St Joseph – 19 March
The ‘foster father of our Lord,’ Joseph was also his legal father, and it was through Joseph’s genealogical line that Jesus belonged to the house of David. St Teresa of Avila said that “to other saints, our Lord has given power to help in one sort of need, but this glorious saint helps us in every need, as I know by experience.” Pope Pius IX declared Joseph patron of the whole Church in 1870.
Servant of God Dorothy Day, the co-founder of the Catholic Worker movement, was a devotee of Joseph: “We have placed our troubles in the hands of St Joseph. I burned a candle before his altar yesterday morning and contemplated the gallant figure of the workman saint as he stood there, his head flung back, his strong arm embracing the Child, a smile on his face as he looked down at the congregation of kneeling workers at Mass.”
St John Paul II said that Joseph’s dedication to the welfare of Mary and Jesus “fully shares in true human fatherhood and the mission of a father in the family.”

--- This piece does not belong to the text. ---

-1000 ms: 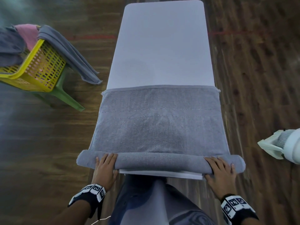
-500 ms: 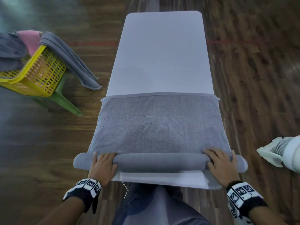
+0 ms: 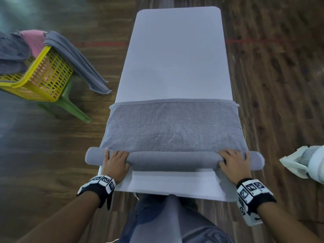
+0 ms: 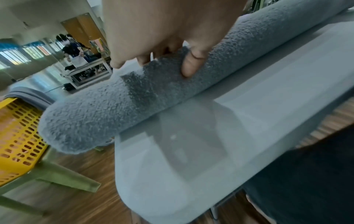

Pope Emeritus Benedict spoke of Joseph as the model of the “just” man (Matthew 1:19), who in perfect sympathy with his spouse, welcomes the Son of God made man and guards over his human growth. Reflecting on the silence of St Joseph, Benedict says that “it is no exaggeration to say that it was from his ‘father’ Joseph that Jesus acquired - on the human level - that robust interiority which presupposes authentic justice ... which He would one day teach to his disciples (Matthew 5:20).
Pope Francis sees St Joseph as “the man who doesn’t speak but obeys, the man of tenderness, the man capable of carrying forward the promises so that they might become solid, certain; the man who guarantees the stability of the Kingdom of God, the paternity of God, our status as children of God. I like to think of Joseph as the guardian of weaknesses, of our weaknesses too: he is able to give birth to so many beautiful things from our weaknesses, even from our sins.”
Pope Francis has made it known that when he has a problem, he writes it on a piece of paper and puts it underneath a statue of a sleeping St Joseph which he has in his room. “Now St Joseph sleeps on a mattress of notes!” and the Pope “sleeps well, by the grace of God!”
The founder of the Society of Mary, Fr Jean-Claude Colin, whose Cause for Beatification is described in the article on page 9 of this issue, had a significant affection for and devotion to St Joseph. He saw St Joseph as a special protector of the Society, and urged the early Marists to “go to Mary through Joseph, to Jesus Christ through Mary, and to God the Father through our Lord Jesus Christ” (A Founder Speaks, 116 [5]). He instructed that the base of Mary’s statue in Marist houses be inscribed with the words, “Queen of this house;” and that the base of the statue of St Joseph carry the words, “Guardian of this house” (FS 123).
He urged Marists to trust St Joseph, believing that they would “never go in want for necessities, if they had recourse with confidence and without doubting to St Joseph, to the Blessed Virgin” (FS 166 [3]), and when good things happened he attributed “everything to God, to the Blessed Virgin and St Joseph” (A Founder Act 368 [18]).
It seems to me that Fr Colin’s advice to Marists is entirely appropriate for the whole Church.
St Joseph, foster father of the Lord and faithful husband of Mary, pray for us.